• Aim of the exercise: For each line of the data below that holds "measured", copy the line.

Segment Open

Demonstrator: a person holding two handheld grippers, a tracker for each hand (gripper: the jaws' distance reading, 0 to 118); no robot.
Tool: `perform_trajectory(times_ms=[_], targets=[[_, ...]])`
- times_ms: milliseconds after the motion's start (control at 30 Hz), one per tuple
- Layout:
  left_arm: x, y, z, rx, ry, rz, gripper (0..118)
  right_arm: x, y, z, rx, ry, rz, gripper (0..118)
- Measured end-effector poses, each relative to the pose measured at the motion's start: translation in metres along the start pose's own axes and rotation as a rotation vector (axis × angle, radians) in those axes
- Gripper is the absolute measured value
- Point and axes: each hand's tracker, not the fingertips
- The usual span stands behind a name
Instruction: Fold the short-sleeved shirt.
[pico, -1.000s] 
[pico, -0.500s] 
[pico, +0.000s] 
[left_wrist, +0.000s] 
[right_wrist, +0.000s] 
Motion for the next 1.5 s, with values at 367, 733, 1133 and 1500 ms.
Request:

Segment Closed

• Reply:
- Measured end-effector poses, each relative to the pose measured at the motion's start: translation in metres along the start pose's own axes and rotation as a rotation vector (axis × angle, radians) in those axes
- Gripper is the absolute measured value

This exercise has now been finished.